Introduction
In this project, we want to be able to reconstruct a scene viewed from any view direction and camera position, by building a neural network representation of this 3D scene and training it with a subset of data consisting of a limited number of images.
Part 1: Fit a Neural Field to a 2D Image
Here, I mainly try to solidify my understanding by first building a Neural Field representation of a purely 2D scene, where we attempt to map (u, v) to a rgb color (r, g, b), where (u, v) is simply the xy pixel coordinate. I created a Neural Network architecture as per the bottom image.

I assume that x is a batched tensor of shape (B, 2), a list of B coordinates in 2D space. For each coordinate value, I create its positional embedding, a vector of size 2*L + 1, as per the below image. I chose to use L=10, which provides significantly more information about the coordinate values, which helps our training. After doing this for both coordinate values u and v, I concatenate, to create a resulting tensor of shape (B, 2(2*L +1)), the Positional Encoding (PE).

Then, I pass this PE through a list of hidden layers with hidden dimension = 256, and after a final linear model, we end up with a vector of size 3, which we process with the sigmoid function to get the final RGB value.
To prevent memory errors, we do not predict every pixel value. Instead, we predict a randomly chosen subset of N pixels. To make the process simpler, I make a custom Dataloader which can load both the (x,y) coordinates and their rgb colors of N pixels randomly.

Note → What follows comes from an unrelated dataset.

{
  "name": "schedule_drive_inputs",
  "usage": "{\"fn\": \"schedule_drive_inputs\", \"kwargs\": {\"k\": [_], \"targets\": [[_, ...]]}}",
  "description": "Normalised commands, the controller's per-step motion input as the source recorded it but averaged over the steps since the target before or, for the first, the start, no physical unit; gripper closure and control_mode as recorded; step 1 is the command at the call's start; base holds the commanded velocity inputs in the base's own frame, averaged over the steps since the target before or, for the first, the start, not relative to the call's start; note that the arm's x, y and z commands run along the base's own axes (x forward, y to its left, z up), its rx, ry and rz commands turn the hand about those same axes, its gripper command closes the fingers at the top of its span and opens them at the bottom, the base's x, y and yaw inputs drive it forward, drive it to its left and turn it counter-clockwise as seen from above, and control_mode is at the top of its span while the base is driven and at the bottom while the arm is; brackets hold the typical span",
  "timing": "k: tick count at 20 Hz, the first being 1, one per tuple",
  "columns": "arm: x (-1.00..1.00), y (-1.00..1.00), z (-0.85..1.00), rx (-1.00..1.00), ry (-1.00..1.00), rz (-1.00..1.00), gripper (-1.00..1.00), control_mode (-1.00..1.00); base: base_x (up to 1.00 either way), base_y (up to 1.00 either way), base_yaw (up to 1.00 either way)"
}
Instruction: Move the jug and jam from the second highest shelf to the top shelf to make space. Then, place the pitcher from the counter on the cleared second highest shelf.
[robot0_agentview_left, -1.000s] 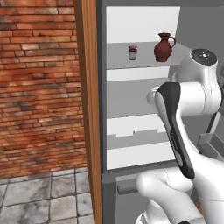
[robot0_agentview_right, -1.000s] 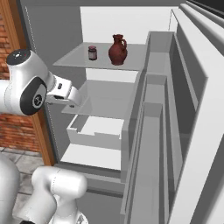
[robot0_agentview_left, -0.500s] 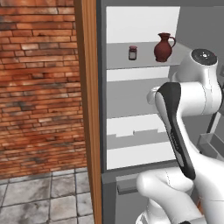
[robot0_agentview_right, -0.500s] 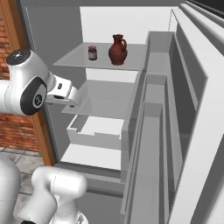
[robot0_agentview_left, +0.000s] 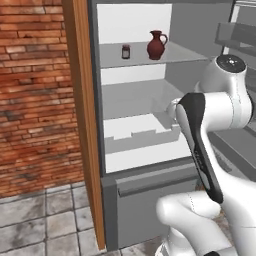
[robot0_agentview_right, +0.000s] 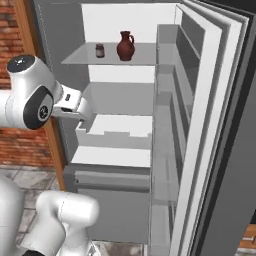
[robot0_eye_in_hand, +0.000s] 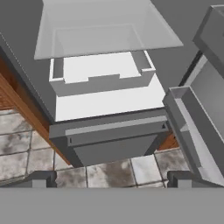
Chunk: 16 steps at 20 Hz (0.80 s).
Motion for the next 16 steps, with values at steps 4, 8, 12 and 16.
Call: {"fn": "schedule_drive_inputs", "kwargs": {"k": [4, 8, 12, 16], "targets": [[0.0, 0.0, 0.0, 0.0, 0.0, 0.0, -1.0, 1.0, -0.99, 0.42, -0.29], [0.0, 0.0, 0.0, 0.0, 0.0, 0.0, -1.0, 1.0, -1.0, 0.32, -0.33], [0.0, 0.0, 0.0, 0.0, 0.0, 0.0, -1.0, 1.0, -1.0, 0.37, -0.39], [0.0, 0.0, 0.0, 0.0, 0.0, 0.0, -1.0, 1.0, -0.89, 0.88, -0.27]]}}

To make the input and outputs in the range of [0,1] (to make training more stable), we normalize both the (x,y) and rgb values in the Dataloader.
The hyperparameters we tested are as follows:
Hyperparameters | L | no_hidden | Lr |
---|---|---|---|
h1 | 10 | 3 | 1e-2 |
h2 | 20 | 3 | 1e-3 |
h3 | 10 | 5 | 1e-3 |
h4 | 20 | 5 | 1e-2 |
h5 | 10 | 2 | 1e-3 |
We see that hyperparameter 3 performs the best in terms of PSNR score, getting a score of 26.95 for PSNR. For this best result, we plot the results!
The fox image is as below:The iterations 1, 2, 3 correspond to training at [400, 800, ..., 2400] iterations



Using the best model trained with best hyperparameters, we plot the reconstruction results on a different image!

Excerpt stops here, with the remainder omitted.